> _EXERCISE_: Using the data beneath, show every line that includes the word "camera".

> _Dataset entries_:
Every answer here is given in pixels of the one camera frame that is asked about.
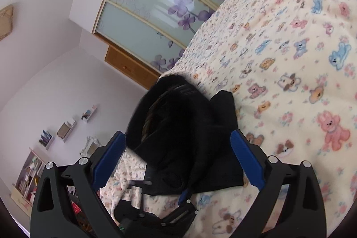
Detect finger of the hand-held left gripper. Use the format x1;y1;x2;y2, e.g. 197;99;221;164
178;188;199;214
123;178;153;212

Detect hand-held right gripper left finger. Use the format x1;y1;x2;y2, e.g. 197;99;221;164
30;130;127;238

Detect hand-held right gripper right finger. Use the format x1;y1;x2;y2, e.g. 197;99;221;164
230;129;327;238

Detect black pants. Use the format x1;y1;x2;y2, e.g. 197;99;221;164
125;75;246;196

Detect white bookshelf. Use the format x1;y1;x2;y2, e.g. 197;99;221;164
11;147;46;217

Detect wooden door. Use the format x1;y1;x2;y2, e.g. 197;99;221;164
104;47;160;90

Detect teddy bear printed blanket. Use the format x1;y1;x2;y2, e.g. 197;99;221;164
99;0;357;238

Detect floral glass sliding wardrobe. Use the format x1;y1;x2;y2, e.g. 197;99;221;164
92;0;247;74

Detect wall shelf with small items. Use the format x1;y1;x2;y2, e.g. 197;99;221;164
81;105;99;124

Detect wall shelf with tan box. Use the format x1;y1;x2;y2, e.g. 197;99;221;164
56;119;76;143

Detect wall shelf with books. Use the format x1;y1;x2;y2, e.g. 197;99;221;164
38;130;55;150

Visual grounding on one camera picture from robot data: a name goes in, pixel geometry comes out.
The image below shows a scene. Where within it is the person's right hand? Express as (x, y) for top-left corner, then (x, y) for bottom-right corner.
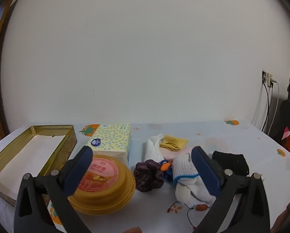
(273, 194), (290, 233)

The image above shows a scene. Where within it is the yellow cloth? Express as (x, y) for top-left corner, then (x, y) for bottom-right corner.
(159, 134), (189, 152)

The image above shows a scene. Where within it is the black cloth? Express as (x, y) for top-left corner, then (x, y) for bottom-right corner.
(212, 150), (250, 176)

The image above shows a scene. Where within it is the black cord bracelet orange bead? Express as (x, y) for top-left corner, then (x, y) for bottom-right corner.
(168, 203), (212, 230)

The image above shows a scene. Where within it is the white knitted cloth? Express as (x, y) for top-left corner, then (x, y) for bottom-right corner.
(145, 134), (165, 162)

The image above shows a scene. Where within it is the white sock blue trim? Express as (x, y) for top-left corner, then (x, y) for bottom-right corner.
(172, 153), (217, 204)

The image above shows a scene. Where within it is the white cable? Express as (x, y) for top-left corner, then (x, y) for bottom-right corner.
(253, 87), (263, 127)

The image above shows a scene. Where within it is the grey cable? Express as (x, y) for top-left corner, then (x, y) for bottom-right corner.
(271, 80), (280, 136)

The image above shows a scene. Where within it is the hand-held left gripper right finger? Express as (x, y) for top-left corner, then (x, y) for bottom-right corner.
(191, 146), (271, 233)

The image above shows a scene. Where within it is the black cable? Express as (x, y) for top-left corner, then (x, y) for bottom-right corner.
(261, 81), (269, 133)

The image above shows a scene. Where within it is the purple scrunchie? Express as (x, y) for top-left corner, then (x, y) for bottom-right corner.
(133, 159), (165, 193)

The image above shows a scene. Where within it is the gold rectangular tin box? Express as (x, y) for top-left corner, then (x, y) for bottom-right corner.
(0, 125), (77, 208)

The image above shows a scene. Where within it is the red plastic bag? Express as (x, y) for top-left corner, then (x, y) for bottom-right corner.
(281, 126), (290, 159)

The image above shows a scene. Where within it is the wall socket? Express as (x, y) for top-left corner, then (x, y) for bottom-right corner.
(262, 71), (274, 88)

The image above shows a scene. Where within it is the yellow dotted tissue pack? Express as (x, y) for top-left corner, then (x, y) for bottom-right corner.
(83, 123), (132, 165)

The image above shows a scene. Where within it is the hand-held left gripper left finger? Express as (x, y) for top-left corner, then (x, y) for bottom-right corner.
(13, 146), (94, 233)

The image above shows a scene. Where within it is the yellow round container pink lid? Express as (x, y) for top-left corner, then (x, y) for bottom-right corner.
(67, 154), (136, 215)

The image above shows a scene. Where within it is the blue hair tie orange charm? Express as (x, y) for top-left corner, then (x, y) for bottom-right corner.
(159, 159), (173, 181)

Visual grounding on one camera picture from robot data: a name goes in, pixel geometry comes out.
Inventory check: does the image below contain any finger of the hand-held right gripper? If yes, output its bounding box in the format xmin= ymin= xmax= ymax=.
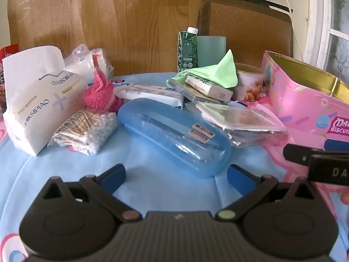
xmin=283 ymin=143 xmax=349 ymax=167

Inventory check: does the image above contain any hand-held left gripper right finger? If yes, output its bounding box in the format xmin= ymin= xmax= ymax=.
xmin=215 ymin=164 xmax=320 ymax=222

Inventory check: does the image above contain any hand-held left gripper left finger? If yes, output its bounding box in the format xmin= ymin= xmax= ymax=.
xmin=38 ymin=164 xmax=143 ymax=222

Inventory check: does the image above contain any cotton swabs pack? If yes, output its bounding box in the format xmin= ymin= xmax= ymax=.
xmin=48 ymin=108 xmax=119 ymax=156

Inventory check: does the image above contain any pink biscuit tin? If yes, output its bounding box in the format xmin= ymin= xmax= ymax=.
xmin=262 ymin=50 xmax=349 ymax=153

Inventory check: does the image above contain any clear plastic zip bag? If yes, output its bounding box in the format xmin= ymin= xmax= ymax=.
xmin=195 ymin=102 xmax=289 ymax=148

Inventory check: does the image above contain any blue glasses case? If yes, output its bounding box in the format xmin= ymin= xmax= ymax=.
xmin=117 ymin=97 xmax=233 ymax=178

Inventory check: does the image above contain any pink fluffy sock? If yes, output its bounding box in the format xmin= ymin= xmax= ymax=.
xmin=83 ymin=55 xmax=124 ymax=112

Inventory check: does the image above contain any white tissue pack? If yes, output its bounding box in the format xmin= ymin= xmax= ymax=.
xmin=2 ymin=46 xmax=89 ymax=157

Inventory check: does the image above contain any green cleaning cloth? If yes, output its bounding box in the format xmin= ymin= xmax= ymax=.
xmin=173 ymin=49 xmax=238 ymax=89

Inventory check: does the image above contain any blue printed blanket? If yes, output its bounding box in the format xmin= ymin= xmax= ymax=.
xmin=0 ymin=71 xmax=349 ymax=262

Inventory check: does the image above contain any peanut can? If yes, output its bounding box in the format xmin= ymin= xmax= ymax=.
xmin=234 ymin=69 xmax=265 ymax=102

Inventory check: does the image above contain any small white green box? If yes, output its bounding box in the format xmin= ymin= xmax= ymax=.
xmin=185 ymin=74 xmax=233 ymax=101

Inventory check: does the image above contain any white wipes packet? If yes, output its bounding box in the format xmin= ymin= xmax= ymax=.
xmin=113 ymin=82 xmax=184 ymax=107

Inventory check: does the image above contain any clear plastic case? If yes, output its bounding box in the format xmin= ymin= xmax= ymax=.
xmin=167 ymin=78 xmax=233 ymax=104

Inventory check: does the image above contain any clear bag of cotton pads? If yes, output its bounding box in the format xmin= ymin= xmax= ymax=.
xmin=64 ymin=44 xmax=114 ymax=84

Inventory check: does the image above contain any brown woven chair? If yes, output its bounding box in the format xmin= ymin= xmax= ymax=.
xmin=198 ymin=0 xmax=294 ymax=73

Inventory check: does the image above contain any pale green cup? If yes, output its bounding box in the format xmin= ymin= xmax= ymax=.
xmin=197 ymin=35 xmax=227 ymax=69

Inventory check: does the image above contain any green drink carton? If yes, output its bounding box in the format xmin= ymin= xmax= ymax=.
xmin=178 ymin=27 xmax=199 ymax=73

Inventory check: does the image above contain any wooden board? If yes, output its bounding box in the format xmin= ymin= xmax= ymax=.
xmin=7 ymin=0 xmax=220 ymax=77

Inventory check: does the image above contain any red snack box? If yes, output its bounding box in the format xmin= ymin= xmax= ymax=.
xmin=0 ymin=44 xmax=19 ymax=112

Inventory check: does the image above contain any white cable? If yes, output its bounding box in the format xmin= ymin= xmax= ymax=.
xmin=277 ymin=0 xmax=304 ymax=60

--

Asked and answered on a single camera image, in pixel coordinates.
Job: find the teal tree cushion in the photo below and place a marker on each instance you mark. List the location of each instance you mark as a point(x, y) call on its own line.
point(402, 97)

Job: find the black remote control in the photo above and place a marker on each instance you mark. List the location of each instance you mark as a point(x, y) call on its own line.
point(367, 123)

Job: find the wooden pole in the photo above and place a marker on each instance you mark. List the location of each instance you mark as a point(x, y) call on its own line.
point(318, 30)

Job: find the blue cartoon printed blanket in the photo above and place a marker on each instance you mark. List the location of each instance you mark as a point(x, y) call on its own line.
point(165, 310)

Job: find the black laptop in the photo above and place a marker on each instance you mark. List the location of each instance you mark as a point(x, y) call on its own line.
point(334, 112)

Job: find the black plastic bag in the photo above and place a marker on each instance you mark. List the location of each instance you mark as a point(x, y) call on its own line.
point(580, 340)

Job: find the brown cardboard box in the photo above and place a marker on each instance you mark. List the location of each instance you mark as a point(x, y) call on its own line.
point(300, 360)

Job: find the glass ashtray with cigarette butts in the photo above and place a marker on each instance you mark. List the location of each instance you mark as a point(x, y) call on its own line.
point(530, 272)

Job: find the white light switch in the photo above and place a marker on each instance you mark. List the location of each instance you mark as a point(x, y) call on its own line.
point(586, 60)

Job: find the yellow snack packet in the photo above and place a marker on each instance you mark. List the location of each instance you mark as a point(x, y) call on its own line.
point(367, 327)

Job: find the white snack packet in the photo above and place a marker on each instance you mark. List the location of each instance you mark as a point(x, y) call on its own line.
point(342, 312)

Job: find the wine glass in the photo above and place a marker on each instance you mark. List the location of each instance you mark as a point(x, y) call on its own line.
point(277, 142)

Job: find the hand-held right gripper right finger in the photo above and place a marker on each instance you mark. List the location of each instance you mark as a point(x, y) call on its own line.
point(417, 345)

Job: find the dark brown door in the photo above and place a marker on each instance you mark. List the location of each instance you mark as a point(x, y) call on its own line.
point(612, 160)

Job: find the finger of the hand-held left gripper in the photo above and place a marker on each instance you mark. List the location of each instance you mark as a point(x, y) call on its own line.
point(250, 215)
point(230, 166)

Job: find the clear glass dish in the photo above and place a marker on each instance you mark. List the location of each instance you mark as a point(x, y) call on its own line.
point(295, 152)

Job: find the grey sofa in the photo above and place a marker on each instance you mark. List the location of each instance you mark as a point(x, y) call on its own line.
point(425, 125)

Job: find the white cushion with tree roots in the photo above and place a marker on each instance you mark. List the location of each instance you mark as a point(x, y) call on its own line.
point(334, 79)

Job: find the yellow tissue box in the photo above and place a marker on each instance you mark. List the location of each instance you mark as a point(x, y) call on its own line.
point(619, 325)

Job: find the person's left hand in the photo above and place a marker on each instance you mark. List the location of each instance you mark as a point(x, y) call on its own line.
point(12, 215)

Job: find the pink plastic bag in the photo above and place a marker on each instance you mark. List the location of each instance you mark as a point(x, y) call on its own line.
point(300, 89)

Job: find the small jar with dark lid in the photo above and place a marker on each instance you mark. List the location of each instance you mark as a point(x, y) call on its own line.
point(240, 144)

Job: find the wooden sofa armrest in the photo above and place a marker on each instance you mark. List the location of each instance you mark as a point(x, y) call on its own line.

> _SOLVED EXERCISE_:
Every answer here is given in pixels of the one camera frame that is asked about.
Visual grounding on one camera picture from robot data: a name goes in, pixel geometry comes out.
Visual grounding on one camera picture from robot data: a name goes in, pixel geometry comes out.
Asked and answered on a single camera image, in pixel coordinates.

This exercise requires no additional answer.